TASK OBJECTIVE: Look through the listing below and write out exactly the lines from the line with "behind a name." to the line with "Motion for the", both included, and no others.

*** DATA EXCERPT

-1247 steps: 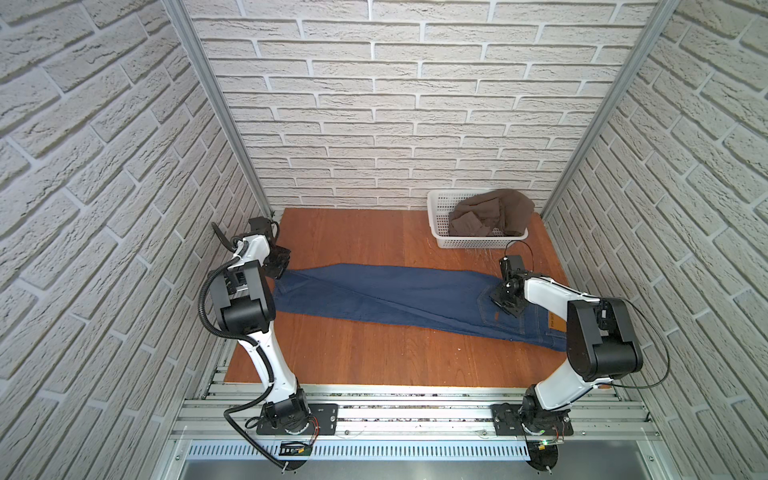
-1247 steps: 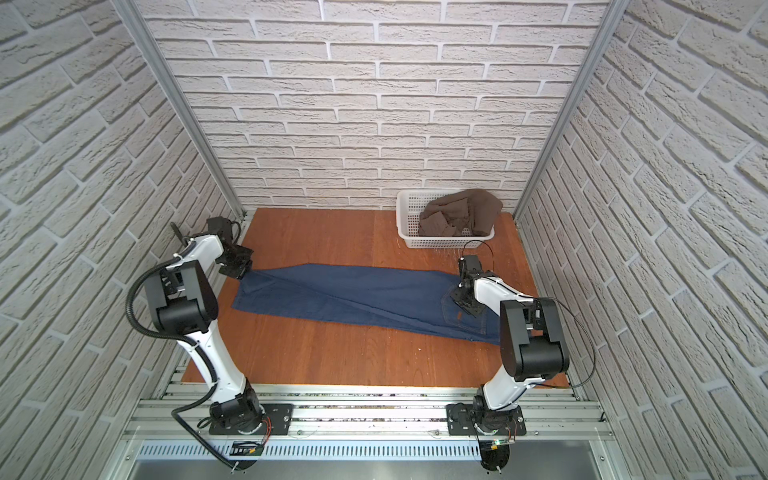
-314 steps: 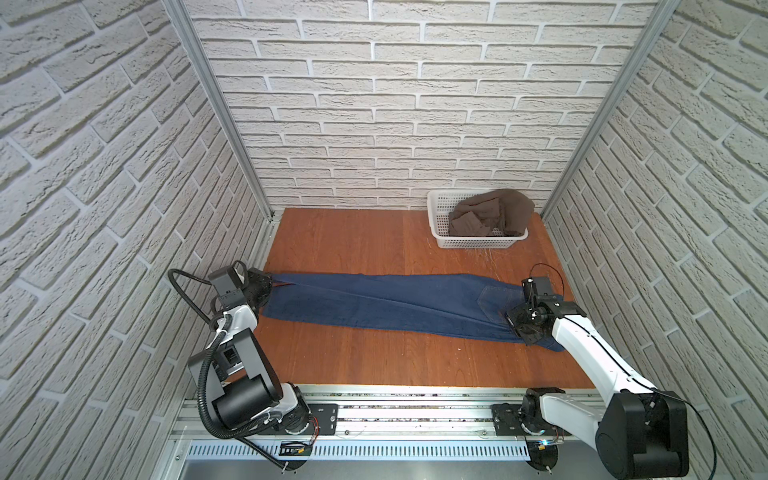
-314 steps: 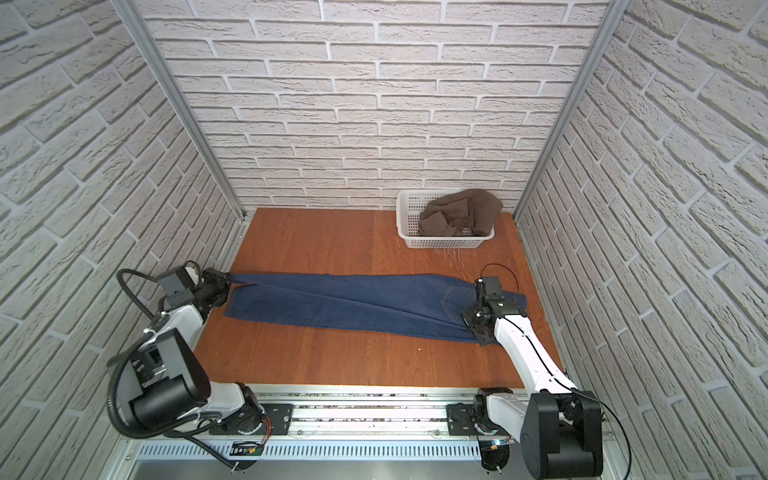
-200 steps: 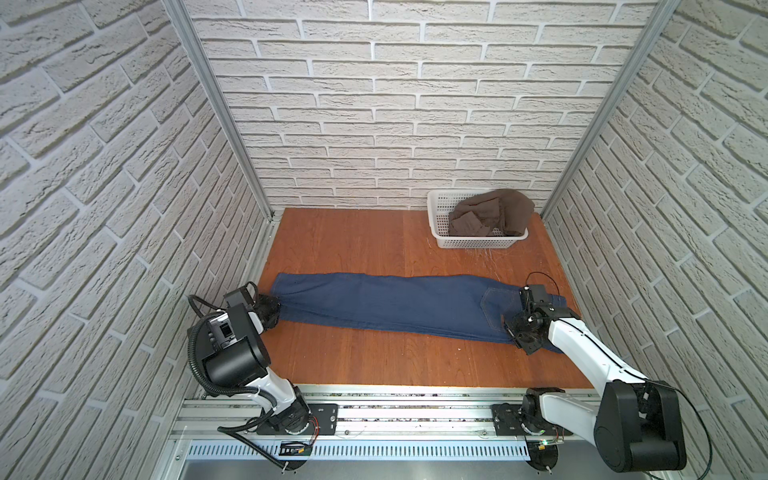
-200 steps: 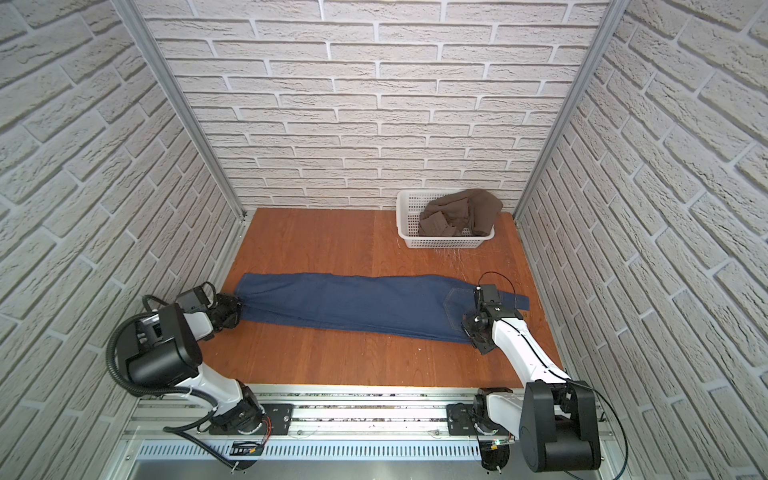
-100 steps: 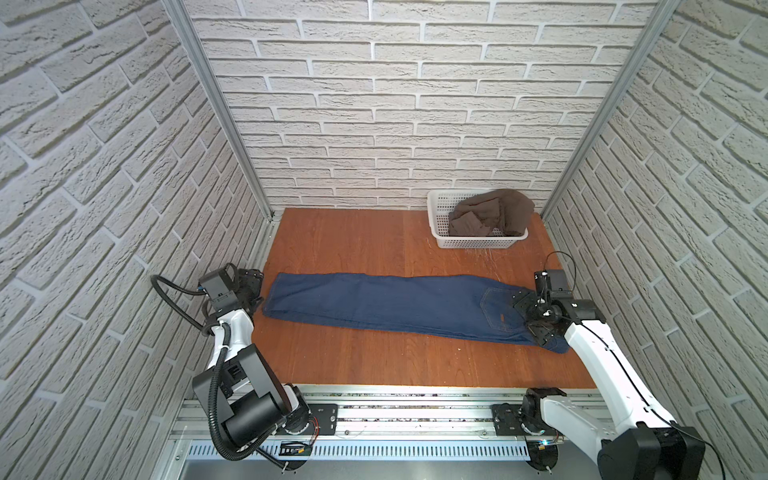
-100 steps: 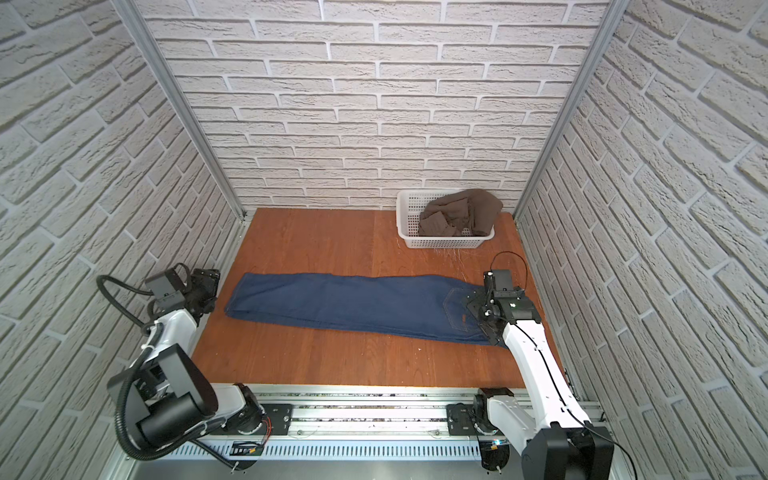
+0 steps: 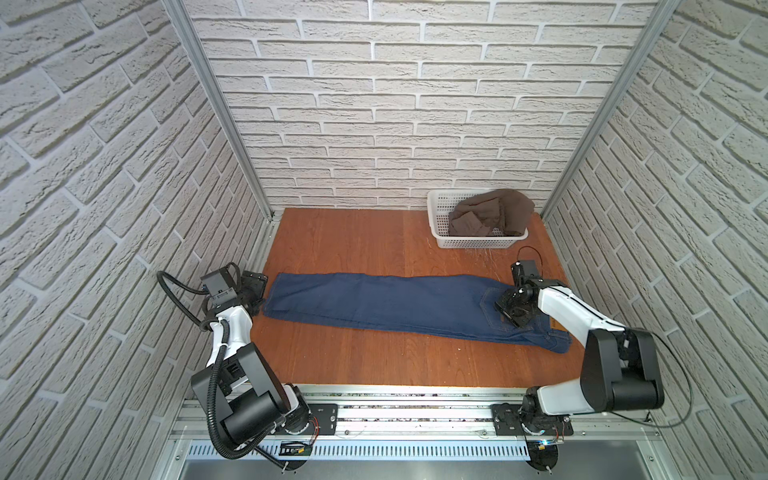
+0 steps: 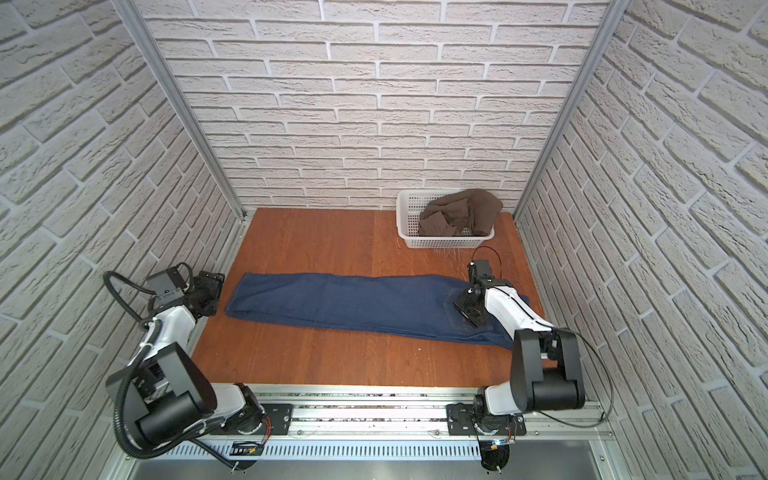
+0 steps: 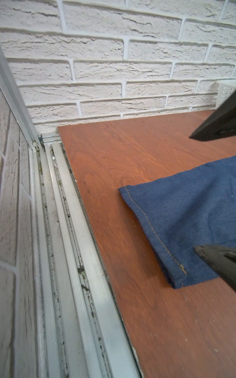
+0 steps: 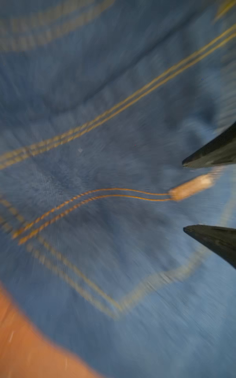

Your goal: Fold and stack the trousers

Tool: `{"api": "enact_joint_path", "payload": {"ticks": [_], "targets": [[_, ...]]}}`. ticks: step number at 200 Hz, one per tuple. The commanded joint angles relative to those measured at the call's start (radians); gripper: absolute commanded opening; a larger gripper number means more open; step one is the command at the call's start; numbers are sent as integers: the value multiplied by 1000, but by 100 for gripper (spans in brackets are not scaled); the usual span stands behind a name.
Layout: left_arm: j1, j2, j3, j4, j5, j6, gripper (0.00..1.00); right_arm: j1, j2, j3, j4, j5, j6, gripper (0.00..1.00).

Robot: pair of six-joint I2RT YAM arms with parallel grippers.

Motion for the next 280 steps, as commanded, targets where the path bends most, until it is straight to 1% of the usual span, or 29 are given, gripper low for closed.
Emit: {"api": "enact_joint_path", "payload": {"ticks": [1, 17, 27, 53, 70, 82, 84, 87, 88, 91, 95, 113, 135, 171, 199, 232, 258, 280], "targets": [[7, -14, 42, -25, 5, 24, 79, 2, 59, 11, 61, 40, -36, 47], [9, -3, 58, -34, 12, 31, 79, 0, 109, 43, 55, 84, -45, 47], [9, 14, 75, -36, 27, 40, 79, -3, 131, 69, 43, 129, -52, 51], [9, 106, 152, -58, 139, 79, 80, -17, 159, 131, 5, 229, -68, 59], [2, 180, 225, -123, 190, 135, 80, -31, 163, 153, -3, 279, -82, 60], [-13, 233, 288, -208, 194, 197, 80, -44, 170, 166, -9, 295, -91, 62], [-16, 241, 297, -224, 194, 204, 82, -46, 171, 167, -11, 296, -92, 62], [-20, 254, 313, -247, 191, 222, 94, -48, 172, 169, -12, 298, -93, 62], [-23, 258, 319, -254, 190, 227, 96, -49, 173, 170, -13, 299, -94, 63], [-28, 271, 333, -277, 188, 241, 98, -51, 174, 171, -14, 301, -95, 63], [-34, 286, 352, -306, 183, 262, 98, -54, 176, 173, -14, 303, -96, 63], [-71, 347, 417, -409, 140, 334, 98, -60, 183, 175, -13, 303, -103, 63], [-95, 402, 454, -467, 105, 388, 97, -72, 187, 176, -12, 307, -111, 63], [-102, 492, 524, -549, 85, 488, 90, -75, 162, 166, -2, 289, -120, 63], [-112, 566, 616, -650, 68, 589, 88, -70, 137, 140, 19, 230, -110, 62], [-132, 663, 749, -798, -1, 708, 86, -44, 120, 120, 39, 168, -107, 62], [-134, 718, 794, -849, -11, 762, 84, -17, 104, 104, 59, 137, -103, 61], [-137, 743, 807, -861, -44, 800, 84, -6, 92, 92, 69, 109, -103, 61]]}}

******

TASK SOLUTION:
Tool: `{"api": "enact_joint_path", "payload": {"ticks": [_], "targets": [[_, ...]]}}`. ticks: step number at 200 Hz, one per tuple. The commanded joint angles relative to those measured at the call's start (radians); gripper: absolute commanded opening; a larger gripper number means more open; step one is the command at the call's start; numbers are sent as integers: the value multiplied by 1000, but by 100 for gripper (spans in brackets are not scaled); the usual span stands behind a name.
Layout: left_arm: j1, j2, j3, j4, j5, j6, gripper (0.00..1.00); right_arm: j1, j2, j3, j4, j5, j6, gripper (0.00..1.00).

Robot: pair of six-joint I2RT YAM arms with parallel grippers.

Motion for the next 280 steps, as commanded, targets where the path bends most, until it is straight to 1% of the usual span, or 29 are given, gripper low for closed.

Work on this exercise is done.